Estou quase sempre numa batalha interna para curtir a vida sem pressa, sem pânico, sem querer que o tempo ande mais devagar, ou mais depressa... É só olhar pro lado e vejo gente que, sem se dar conta, passa a vida se lamentando do rumo das coisas, da velocidade dos fatos, do jeito que as coisas são, do quanto isso podia ser assim ou aquilo podia ficar assado… E ele sorri banguela. Está pronto pro que está chegando, gosta do cabelo que tem, do rosto que tem, do dente, da janelinha, gosta de fazer aniversário! Esta semana ele completa seis anos de idade e sabe como ele me disse que queria estar? Banguela, indo pra escola, brincando com o irmão, fazendo seis anos de idade.

Em algum momento a criança que nós fomos rompe com o tempo, fica (muitas vezes) chateada com o corpo que tem, com o jeito que é, com o que está em volta, e eu sei que muito provavelmente isso vai acontecer também com ele. Faz parte da vida, diriam alguns. Eu só espero que lá pra frente, depois de vencidas as crises necessárias (que hão de ser brandas), ele possa recuperar essa disposição pra ser quem ele é, possa festejar a passagem do tempo com a mesma cara feliz que ele promete fazer essa semana, possa achar bonitas as mudanças que vão chegando e possa entender que é tudo dele, no tempo dele.
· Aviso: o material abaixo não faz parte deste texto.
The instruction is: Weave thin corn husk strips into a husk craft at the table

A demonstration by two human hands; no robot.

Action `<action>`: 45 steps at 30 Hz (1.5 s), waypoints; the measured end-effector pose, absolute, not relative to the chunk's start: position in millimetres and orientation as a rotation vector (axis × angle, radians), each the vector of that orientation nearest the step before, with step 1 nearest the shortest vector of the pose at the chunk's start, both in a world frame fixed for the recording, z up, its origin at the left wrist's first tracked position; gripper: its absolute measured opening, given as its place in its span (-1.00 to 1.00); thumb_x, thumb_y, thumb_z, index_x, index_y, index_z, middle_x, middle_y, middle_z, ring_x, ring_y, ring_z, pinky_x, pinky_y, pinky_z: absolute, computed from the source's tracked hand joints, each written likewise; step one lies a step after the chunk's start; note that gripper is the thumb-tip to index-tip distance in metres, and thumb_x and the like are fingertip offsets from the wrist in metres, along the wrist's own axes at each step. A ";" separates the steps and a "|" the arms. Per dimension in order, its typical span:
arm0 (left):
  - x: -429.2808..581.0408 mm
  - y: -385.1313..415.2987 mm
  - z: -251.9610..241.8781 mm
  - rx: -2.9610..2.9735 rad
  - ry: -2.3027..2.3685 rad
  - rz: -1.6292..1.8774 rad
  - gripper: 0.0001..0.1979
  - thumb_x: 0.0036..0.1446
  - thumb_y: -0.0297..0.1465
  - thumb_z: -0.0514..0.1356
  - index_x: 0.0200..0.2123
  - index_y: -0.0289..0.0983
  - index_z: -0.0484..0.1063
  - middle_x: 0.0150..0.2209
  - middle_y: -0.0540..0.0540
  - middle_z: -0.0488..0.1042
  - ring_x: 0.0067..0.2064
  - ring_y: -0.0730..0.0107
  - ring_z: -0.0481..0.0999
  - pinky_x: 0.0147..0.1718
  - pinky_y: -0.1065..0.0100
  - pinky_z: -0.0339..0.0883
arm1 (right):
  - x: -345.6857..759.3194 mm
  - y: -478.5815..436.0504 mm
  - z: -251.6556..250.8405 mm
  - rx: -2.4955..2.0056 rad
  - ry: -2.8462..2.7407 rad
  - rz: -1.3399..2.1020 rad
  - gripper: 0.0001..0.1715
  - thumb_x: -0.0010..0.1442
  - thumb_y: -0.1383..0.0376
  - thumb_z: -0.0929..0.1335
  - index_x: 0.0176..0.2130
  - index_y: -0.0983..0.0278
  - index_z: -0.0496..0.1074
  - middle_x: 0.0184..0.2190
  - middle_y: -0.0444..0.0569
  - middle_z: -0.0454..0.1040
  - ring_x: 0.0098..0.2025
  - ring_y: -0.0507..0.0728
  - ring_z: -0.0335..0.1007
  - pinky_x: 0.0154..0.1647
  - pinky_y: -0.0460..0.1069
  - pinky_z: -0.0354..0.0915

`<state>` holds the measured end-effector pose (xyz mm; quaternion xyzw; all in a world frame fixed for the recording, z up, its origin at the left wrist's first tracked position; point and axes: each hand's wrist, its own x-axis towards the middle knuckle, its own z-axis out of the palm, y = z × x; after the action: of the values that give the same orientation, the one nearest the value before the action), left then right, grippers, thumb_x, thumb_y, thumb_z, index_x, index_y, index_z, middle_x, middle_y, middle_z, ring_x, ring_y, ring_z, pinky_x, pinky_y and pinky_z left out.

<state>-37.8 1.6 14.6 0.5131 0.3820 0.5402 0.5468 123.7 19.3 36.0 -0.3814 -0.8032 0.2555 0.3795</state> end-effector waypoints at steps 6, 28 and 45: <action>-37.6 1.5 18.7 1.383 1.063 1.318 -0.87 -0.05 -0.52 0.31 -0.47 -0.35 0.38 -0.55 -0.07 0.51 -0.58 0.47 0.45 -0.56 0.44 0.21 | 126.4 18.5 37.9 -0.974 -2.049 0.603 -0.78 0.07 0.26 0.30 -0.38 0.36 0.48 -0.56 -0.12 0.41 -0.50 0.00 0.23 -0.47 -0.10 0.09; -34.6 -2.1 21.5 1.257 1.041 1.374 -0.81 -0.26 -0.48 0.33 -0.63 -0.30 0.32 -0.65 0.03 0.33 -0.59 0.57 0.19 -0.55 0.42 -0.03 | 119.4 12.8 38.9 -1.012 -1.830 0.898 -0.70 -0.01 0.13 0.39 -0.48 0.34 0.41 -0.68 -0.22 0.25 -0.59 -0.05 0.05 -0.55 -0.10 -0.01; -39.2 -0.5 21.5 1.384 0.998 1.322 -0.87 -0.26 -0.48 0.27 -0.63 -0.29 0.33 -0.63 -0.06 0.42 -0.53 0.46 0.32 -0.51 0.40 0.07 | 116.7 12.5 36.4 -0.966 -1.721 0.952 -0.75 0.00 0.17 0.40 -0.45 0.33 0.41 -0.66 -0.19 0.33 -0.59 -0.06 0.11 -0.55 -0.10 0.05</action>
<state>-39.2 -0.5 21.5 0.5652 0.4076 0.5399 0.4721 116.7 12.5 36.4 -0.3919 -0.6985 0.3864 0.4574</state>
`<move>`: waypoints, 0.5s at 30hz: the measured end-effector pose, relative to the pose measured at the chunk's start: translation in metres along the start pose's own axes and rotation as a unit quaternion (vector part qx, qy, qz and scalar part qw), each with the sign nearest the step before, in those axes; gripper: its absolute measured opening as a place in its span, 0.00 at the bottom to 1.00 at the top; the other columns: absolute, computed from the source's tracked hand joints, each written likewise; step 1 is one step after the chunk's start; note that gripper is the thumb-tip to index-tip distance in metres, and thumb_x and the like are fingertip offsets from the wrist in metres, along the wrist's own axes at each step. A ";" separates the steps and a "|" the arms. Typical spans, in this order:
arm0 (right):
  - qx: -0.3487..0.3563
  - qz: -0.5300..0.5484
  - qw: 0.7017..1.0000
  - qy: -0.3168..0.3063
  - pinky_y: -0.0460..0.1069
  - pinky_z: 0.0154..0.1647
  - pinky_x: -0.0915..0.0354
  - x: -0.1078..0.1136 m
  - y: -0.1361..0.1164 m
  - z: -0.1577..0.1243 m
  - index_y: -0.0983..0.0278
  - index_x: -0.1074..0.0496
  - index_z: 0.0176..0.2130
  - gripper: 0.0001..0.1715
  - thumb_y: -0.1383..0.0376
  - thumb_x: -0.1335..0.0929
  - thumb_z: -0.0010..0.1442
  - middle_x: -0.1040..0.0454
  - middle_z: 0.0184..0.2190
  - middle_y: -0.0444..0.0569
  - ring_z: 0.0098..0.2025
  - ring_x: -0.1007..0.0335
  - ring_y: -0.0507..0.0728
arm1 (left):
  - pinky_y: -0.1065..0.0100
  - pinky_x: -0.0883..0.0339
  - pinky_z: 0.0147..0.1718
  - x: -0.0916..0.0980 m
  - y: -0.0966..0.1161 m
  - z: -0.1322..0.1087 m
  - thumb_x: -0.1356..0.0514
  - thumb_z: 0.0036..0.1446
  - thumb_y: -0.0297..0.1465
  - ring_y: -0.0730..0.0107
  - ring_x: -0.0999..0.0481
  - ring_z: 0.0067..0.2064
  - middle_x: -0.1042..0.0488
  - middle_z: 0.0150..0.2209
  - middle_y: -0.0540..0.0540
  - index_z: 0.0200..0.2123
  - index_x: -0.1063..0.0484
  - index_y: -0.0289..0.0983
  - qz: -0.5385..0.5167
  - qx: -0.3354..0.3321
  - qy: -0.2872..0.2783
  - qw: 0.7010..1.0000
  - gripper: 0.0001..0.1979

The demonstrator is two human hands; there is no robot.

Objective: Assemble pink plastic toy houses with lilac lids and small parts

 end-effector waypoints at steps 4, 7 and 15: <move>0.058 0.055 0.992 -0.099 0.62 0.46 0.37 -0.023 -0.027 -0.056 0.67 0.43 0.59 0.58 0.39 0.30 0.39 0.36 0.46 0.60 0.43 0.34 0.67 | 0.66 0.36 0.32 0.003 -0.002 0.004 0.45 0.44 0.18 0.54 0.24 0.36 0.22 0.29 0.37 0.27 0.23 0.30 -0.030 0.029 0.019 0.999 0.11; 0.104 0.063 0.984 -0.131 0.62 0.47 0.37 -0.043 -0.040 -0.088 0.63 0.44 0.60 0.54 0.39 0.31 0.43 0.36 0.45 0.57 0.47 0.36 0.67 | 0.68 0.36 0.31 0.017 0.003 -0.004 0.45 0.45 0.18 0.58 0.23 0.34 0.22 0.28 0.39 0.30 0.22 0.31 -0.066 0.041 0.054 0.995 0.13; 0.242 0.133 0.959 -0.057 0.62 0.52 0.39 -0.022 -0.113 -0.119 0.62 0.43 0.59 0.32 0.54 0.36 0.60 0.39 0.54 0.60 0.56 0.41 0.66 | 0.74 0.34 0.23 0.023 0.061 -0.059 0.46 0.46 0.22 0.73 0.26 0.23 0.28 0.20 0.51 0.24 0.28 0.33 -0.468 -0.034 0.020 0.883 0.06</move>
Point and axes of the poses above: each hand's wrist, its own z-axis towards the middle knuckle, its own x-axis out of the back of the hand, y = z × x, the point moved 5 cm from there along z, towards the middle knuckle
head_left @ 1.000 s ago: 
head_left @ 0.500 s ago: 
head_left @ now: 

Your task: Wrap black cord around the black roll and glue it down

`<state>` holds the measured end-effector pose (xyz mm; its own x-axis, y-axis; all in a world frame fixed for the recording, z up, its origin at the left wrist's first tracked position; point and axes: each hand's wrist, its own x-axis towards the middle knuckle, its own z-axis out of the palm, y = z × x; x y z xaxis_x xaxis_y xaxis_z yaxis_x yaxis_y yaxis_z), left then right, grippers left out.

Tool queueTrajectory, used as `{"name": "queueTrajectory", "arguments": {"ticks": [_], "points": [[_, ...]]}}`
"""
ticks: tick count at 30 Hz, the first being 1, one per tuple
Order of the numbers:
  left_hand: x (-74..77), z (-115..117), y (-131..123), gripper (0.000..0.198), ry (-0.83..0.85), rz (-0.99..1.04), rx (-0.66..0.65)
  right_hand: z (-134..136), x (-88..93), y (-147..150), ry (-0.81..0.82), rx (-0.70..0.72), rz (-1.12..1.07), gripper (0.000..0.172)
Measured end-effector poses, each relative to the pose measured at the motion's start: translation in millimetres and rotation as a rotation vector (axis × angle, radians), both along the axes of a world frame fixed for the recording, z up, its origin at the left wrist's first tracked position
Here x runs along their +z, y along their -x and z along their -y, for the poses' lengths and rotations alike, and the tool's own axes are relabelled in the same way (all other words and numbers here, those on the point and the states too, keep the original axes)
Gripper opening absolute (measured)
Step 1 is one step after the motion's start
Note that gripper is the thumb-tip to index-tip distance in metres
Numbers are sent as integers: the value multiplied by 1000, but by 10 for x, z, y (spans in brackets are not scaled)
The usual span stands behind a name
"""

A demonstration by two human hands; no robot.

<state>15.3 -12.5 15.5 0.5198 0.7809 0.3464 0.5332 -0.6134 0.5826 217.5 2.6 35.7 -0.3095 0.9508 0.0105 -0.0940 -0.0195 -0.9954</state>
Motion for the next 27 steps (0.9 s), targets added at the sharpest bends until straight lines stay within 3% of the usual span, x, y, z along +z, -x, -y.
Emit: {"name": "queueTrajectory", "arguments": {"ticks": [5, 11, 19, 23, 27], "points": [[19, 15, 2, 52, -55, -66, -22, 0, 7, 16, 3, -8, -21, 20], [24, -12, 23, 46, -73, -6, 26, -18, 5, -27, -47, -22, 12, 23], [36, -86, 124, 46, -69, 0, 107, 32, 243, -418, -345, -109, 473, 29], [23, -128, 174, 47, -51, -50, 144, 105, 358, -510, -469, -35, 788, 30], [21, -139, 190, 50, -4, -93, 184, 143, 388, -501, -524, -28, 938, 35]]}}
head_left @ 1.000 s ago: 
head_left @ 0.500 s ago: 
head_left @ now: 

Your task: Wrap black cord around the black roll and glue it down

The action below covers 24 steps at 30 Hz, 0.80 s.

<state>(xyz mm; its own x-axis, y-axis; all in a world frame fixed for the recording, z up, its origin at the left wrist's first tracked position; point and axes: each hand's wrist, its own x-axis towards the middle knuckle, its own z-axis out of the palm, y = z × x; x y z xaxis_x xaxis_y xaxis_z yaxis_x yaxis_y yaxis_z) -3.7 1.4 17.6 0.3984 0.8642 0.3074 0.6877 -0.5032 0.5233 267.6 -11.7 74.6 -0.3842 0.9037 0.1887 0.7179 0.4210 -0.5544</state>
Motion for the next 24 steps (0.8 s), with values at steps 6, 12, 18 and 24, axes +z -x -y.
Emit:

Quando terminei de subir a rampa da escola e nos encontramos na porta da sala, ele sorriu de leve e disse: “sabe o que aconteceu?” Eu sinalizei que sim, “a sua professora me contou”, ele correu pros meus braços, me abraçou, começou a contar que estava na quadra, bateu um dente no outro, depois foi pro lanche, mordeu o biscoito, tirou aquilo da boca, pediu ajuda, “o que é isso?”, “seu dente!”, e que sorte, nem saiu sangue, “nem doeu, mãe!”, e agora ele está prontinho. Uma longa história contada em 30 segundos, muitas palavras, mãos e pés balançando, coração aos pulos. “Estou feliz, mãe, porque estou crescendo mesmo”. Exatamente como deve ser.